▶ _EXERCISE MATERIAL_:
____
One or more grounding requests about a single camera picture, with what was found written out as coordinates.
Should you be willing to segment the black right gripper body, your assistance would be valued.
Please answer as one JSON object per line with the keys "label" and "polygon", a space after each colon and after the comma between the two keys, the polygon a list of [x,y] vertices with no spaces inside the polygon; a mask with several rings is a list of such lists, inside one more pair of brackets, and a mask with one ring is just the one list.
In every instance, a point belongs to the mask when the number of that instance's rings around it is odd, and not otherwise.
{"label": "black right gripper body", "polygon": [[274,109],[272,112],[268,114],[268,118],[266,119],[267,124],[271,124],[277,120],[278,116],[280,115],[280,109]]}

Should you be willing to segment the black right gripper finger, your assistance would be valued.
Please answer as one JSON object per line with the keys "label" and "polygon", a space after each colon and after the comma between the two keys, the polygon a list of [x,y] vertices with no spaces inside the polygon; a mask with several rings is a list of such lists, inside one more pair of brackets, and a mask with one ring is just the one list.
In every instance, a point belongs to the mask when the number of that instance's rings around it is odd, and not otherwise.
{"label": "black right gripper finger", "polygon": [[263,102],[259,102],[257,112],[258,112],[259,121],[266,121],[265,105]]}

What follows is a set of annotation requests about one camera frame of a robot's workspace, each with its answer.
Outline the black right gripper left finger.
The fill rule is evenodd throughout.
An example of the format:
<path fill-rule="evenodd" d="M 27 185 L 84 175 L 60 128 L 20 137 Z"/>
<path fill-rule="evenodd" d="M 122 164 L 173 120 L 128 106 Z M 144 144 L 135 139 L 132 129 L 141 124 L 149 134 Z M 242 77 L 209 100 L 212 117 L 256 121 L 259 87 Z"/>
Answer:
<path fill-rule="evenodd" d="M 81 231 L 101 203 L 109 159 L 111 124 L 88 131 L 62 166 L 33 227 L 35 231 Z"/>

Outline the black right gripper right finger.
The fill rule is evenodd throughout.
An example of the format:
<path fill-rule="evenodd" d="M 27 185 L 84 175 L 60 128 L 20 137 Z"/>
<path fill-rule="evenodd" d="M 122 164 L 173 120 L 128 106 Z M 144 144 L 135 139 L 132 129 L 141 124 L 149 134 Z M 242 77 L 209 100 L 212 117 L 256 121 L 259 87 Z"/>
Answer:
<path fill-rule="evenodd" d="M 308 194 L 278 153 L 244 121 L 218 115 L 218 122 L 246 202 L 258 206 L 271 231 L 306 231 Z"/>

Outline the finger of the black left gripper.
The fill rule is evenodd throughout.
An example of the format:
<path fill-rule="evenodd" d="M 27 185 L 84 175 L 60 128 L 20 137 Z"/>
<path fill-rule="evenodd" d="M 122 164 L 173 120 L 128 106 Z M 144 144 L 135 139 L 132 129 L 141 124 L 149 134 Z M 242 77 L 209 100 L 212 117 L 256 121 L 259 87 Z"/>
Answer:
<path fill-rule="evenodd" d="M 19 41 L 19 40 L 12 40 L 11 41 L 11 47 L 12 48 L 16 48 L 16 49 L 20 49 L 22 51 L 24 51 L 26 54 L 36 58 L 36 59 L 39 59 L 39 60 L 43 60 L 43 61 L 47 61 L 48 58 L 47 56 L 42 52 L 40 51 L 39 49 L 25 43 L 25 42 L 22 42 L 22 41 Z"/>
____
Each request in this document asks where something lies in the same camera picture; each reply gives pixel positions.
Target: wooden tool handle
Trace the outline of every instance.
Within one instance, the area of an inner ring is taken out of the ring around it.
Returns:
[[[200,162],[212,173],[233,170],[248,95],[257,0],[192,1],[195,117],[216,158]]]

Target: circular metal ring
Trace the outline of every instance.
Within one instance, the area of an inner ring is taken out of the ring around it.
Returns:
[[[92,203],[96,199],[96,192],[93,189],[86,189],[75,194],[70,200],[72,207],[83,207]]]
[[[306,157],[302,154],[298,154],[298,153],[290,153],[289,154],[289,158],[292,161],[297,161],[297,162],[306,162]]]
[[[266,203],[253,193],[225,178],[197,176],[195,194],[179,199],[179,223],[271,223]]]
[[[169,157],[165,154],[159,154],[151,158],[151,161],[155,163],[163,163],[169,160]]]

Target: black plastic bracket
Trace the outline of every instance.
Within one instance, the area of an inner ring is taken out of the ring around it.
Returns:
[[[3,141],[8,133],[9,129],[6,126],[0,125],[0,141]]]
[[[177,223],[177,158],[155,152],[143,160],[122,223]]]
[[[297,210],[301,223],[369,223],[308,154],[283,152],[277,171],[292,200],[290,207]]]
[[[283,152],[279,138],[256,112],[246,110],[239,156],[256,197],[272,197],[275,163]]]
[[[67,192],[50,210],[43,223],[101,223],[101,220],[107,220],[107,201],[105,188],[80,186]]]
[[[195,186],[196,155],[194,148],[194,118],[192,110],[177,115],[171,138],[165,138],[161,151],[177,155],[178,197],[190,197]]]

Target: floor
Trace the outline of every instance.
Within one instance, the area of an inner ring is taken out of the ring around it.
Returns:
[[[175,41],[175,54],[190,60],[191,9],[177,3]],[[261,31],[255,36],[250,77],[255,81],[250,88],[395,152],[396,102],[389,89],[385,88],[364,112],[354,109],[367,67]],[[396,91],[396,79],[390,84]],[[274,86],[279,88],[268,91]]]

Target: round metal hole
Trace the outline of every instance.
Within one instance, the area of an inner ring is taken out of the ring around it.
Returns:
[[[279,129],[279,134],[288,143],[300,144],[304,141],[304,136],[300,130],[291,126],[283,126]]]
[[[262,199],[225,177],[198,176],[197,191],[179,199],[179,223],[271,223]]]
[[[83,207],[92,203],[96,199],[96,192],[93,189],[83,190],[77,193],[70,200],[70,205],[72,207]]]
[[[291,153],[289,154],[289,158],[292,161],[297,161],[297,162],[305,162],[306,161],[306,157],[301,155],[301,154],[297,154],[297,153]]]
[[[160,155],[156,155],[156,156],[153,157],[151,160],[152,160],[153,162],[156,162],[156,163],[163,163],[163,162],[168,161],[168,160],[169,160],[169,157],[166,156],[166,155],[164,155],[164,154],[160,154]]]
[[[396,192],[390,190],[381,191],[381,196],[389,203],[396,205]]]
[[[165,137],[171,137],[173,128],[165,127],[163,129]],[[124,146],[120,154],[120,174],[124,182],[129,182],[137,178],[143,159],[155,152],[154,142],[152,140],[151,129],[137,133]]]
____
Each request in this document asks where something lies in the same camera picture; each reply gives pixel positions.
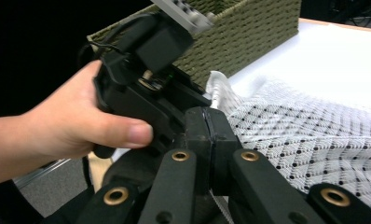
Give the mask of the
____
▶ _EXERCISE AIM_:
Task for the records above: copy every line in which the word "willing" occurs.

▶ _WRITTEN RESPONSE_:
Should you be willing to segment the black right gripper body, your assistance would be valued.
Should you be willing to segment the black right gripper finger, your assistance would be valued.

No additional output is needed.